The Great Canadian Mailbox Heist

Posted by scruss on 7 October 2016 in English (English)

Dropping off a letter in the mailbox at the end of the street, I noticed this sticker was attached: Mailbox, aka node 551077710 So that means by the middle of the month my leisurely 400 metre round trip to post letters is going to be over a kilometre, either to Mailbox: Node 705233932 or to the suggested Mailbox: Node 4433576259.

I looked around on the map for more amenity=post_box nodes around me, and found coverage was patchy. Local mapper andrewpmk has done some sterling work adding mailboxes, but there are some neighbourhoods even he can’t find time to go into. But there has to be a definitive list of mailbox locations in Canada, somewhere, right?

Wrong: Canada Post does not publish mailbox locations. There’s no way of finding a list or map on their website, and Canada Post confirmed to me that “we do not have a map for street letter boxes”. So it looks like we’re the only people mapping them, unless there’s a list I can get via an Access to Information (Freedom of Information) request.

2017-01-04: Update: disappointingly but unsurprisingly, they refused.

Location: Scarborough Southwest, Toronto, Peel, Golden Horseshoe, Ontario, Canada

Comment from Jedrzej Pelka on 8 October 2016 at 20:47

Same for Polish Post, it seems they don’t know themselves where their postboxes are :)

Comment from Warin61 on 8 October 2016 at 22:11

If they don’t know where they are .. how can they be sure they are being cleared?

They may not have a map.. but they will have a list … probably by street address. Might be possible to have that released - copyright free?

Comment from SK53 on 9 October 2016 at 10:58

We have had along saga about this in the UK, and we are just now beginning to lose post boxes.

Edward Betts obtained a list of post boxes from the Royal Mail back when it was a government body and subject to FOI requests. Then Matthew Somerville of OpenSociety (dracos) built a tool comparing that data to OSM. More recently Robert Whittaker created Post hoc for tracking the mapping of post boxes.

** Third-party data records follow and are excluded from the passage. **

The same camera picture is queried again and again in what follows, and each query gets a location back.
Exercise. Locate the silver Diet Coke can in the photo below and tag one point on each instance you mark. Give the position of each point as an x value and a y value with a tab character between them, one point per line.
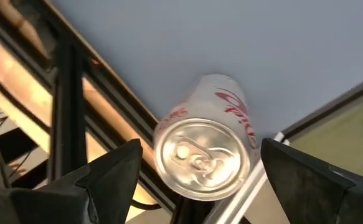
203	155

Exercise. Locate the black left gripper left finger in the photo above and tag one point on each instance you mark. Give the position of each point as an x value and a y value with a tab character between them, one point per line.
59	205

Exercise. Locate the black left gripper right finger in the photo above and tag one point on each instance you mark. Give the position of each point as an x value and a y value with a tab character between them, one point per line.
318	196

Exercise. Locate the black metal table frame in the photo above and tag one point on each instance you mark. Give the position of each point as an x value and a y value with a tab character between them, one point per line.
69	109

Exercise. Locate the silver aluminium rail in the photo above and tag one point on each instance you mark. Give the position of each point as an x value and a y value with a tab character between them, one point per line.
240	193

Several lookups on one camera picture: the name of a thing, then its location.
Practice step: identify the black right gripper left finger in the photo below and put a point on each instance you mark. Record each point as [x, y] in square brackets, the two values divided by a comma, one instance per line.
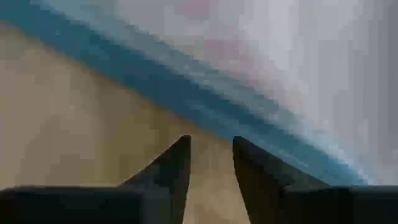
[124, 205]

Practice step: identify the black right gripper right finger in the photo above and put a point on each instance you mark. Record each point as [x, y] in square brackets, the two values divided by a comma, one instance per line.
[295, 205]

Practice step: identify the white mesh bag blue trim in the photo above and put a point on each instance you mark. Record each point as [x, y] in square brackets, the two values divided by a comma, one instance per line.
[280, 77]

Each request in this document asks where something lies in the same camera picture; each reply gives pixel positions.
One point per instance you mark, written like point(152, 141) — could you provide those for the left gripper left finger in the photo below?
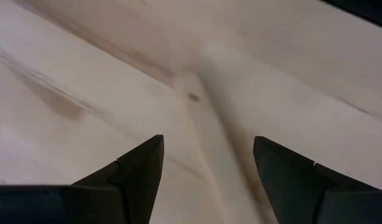
point(132, 186)

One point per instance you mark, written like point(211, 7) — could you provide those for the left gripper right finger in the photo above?
point(290, 186)

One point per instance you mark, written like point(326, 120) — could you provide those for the slotted wooden spatula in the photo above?
point(197, 124)

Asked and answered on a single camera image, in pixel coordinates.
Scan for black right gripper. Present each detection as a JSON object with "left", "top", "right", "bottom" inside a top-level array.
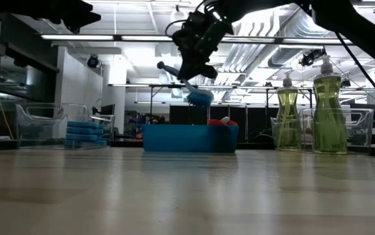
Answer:
[{"left": 175, "top": 31, "right": 227, "bottom": 82}]

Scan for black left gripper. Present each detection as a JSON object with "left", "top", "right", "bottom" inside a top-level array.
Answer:
[{"left": 0, "top": 0, "right": 102, "bottom": 33}]

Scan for blue dish brush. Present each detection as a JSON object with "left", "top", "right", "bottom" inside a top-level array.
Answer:
[{"left": 157, "top": 60, "right": 215, "bottom": 108}]

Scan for yellow soap pump bottle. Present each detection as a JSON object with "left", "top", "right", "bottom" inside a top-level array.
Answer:
[
  {"left": 311, "top": 54, "right": 348, "bottom": 155},
  {"left": 275, "top": 70, "right": 301, "bottom": 151}
]

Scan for black partition panels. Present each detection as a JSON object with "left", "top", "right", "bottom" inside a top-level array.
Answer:
[{"left": 169, "top": 104, "right": 275, "bottom": 135}]

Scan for blue plastic bin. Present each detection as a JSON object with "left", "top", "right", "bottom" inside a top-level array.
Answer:
[{"left": 141, "top": 124, "right": 240, "bottom": 153}]

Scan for black chair backrest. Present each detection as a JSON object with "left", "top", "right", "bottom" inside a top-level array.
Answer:
[{"left": 254, "top": 133, "right": 275, "bottom": 144}]

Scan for small black monitor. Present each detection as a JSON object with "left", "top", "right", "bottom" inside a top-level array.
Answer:
[{"left": 100, "top": 103, "right": 116, "bottom": 116}]

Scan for clear plastic bin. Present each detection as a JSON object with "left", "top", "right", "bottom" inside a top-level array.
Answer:
[
  {"left": 269, "top": 107, "right": 374, "bottom": 155},
  {"left": 14, "top": 102, "right": 116, "bottom": 149}
]

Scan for black overhead frame bar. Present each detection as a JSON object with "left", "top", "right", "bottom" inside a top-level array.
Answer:
[{"left": 40, "top": 34, "right": 354, "bottom": 46}]

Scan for black metal table frame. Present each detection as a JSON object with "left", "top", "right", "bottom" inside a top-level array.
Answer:
[{"left": 108, "top": 83, "right": 314, "bottom": 135}]

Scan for black ceiling spot camera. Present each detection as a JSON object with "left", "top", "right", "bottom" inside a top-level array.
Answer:
[{"left": 87, "top": 54, "right": 100, "bottom": 69}]

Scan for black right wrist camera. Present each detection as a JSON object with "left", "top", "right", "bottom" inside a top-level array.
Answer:
[{"left": 172, "top": 11, "right": 207, "bottom": 42}]

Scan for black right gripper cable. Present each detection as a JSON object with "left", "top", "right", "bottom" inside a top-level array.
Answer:
[{"left": 164, "top": 18, "right": 188, "bottom": 37}]

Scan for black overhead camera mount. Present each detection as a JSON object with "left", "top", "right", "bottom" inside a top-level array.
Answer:
[{"left": 299, "top": 48, "right": 327, "bottom": 68}]

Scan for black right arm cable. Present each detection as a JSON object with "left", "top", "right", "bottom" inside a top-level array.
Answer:
[{"left": 333, "top": 31, "right": 375, "bottom": 114}]

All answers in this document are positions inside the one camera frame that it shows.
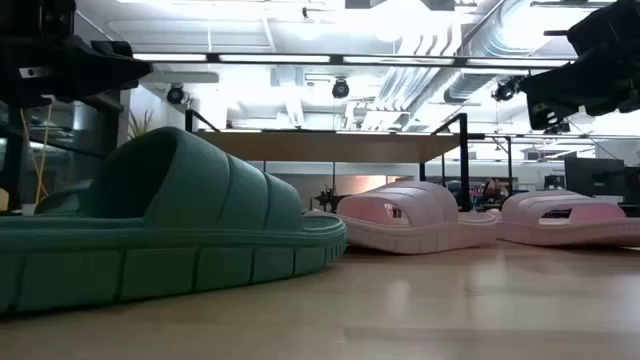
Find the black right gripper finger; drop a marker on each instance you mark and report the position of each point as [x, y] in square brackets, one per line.
[550, 114]
[560, 82]

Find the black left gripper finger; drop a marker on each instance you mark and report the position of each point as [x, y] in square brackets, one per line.
[110, 70]
[102, 101]

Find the pale pink rubber slide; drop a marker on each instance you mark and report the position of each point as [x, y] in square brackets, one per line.
[415, 230]
[565, 230]

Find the teal green rubber slide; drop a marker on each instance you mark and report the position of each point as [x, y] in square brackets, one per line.
[200, 200]

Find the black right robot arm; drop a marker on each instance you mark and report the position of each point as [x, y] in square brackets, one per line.
[631, 14]

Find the green potted plant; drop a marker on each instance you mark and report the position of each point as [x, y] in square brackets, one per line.
[141, 127]

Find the black ceiling spot lamp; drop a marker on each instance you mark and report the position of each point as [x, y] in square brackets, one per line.
[176, 94]
[340, 89]

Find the large black computer monitor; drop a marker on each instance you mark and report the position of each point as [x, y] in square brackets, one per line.
[595, 177]

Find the small white cup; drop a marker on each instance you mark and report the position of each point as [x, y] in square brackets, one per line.
[27, 209]

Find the pale yellow object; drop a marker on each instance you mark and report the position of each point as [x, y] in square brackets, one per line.
[4, 199]

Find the long linear ceiling light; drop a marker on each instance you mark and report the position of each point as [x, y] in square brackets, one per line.
[275, 58]

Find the small black device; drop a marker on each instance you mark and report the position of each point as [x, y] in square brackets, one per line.
[328, 197]

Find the black metal desk frame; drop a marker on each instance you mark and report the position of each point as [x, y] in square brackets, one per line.
[509, 160]

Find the wooden shelf black metal frame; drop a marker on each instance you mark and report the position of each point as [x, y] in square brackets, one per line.
[325, 146]

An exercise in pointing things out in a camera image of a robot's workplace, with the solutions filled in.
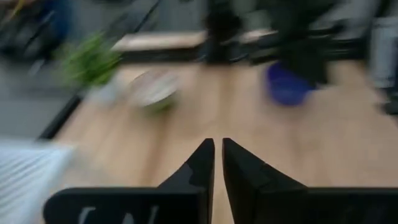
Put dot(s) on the white perforated metal rack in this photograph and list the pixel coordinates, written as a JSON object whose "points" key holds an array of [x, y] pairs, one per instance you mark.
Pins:
{"points": [[28, 180]]}

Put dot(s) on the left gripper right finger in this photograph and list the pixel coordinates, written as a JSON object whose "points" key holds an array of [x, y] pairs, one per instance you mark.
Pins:
{"points": [[264, 202]]}

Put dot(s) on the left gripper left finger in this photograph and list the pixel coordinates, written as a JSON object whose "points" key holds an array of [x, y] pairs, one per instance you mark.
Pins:
{"points": [[186, 202]]}

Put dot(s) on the blue mini bowl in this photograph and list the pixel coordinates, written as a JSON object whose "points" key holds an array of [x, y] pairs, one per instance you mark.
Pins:
{"points": [[284, 90]]}

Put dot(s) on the floral mini bowl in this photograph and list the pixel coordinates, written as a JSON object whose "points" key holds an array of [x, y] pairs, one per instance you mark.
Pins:
{"points": [[154, 90]]}

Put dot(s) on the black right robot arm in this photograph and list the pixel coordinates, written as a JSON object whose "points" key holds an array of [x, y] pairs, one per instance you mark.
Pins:
{"points": [[298, 28]]}

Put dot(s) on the small potted green plant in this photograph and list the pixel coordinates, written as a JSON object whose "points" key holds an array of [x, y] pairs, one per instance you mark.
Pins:
{"points": [[90, 62]]}

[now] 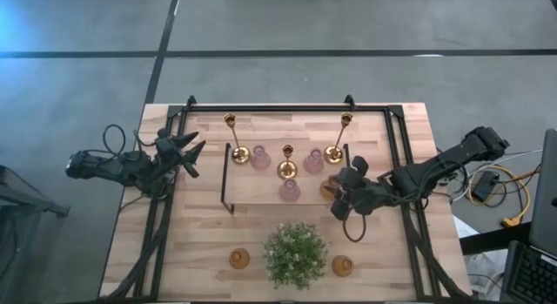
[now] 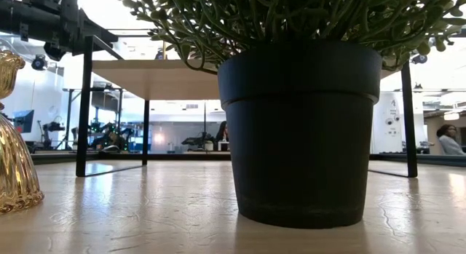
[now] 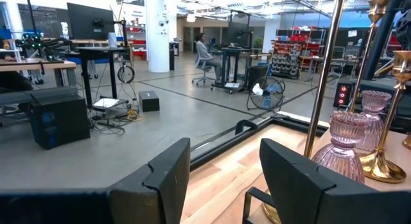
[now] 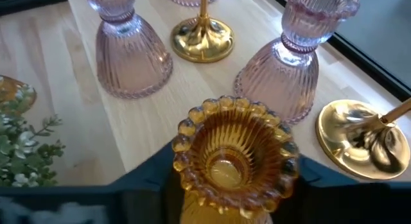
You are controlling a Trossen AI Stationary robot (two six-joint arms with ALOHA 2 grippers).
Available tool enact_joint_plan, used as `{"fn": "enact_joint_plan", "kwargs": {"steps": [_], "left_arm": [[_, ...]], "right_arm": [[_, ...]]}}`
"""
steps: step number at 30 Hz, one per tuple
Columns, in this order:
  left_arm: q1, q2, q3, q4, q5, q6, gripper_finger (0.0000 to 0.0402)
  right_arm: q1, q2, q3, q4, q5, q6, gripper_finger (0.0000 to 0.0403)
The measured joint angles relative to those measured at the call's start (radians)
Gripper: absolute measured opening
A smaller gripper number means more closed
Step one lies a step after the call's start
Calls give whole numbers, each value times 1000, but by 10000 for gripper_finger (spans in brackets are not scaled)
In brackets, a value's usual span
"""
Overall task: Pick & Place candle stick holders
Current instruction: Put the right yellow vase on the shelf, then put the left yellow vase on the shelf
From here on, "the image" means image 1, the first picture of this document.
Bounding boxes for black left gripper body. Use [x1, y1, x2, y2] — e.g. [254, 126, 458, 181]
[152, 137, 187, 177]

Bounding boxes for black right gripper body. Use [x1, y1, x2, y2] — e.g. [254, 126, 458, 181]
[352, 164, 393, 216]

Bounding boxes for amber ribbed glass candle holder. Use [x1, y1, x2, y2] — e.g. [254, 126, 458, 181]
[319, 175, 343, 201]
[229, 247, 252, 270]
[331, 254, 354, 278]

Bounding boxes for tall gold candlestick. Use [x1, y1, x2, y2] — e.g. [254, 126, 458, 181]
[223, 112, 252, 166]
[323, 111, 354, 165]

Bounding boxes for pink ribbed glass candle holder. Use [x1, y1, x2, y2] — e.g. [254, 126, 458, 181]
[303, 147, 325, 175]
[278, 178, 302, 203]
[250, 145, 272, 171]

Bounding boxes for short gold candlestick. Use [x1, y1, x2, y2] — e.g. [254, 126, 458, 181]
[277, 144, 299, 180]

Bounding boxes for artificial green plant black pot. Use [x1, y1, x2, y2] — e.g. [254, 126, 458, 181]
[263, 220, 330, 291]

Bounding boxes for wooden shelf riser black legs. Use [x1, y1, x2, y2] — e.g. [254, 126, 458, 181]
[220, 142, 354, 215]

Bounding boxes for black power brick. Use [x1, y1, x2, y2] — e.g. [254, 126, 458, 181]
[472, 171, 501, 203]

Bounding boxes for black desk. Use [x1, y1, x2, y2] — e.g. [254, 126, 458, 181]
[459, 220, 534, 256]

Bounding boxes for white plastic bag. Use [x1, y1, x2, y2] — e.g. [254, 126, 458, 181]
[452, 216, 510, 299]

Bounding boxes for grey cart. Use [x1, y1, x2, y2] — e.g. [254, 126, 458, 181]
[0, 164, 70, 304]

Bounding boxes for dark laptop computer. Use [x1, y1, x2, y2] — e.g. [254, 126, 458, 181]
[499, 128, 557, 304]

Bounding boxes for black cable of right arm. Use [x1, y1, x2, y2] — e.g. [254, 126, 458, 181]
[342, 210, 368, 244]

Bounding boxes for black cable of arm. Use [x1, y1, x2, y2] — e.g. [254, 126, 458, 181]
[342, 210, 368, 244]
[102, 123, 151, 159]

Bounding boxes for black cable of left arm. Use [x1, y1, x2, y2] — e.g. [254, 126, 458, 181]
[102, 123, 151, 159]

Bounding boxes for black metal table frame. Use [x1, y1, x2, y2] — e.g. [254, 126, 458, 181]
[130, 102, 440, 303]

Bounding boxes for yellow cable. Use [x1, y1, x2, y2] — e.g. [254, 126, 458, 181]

@Jedrzej Pelka : my solitary contribution to Polish post boxes!

Comment from scruss on 9 October 2016 at 16:21

Good to know. Canada Post is still a government body (a “Crown Corporation”). They haven’t been very good about open data, entering a lawsuit against (now settled on unknown terms).

I think I’ll try the “polite request” approach first before going for a full-on FOI request (if we even have the ability to FOI in Canada). Most Canadian Crown Corps are bound by cost-recovery requirements, so this might cost me.

Comment from Warin61 on 9 October 2016 at 22:14

Cost? Put it to them that they and their customers will have access to a free map of their post boxes if they provide the data (free). If they were to provide the same service it would cost them.

Are the post offices mapped? Then they could use OSM instead of Google … and have their post boxes on it too.

Comment from scruss on 11 October 2016 at 13:11

That might be the sensible thing to do, but they do have a cost recovery mandate, so anything that incurs costs will likely need an internal business plan.

Comment from scruss on 11 October 2016 at 14:56

(further update: I’ve just sent an ATI request to Canada Post. I’ll keep you all, um, posted …)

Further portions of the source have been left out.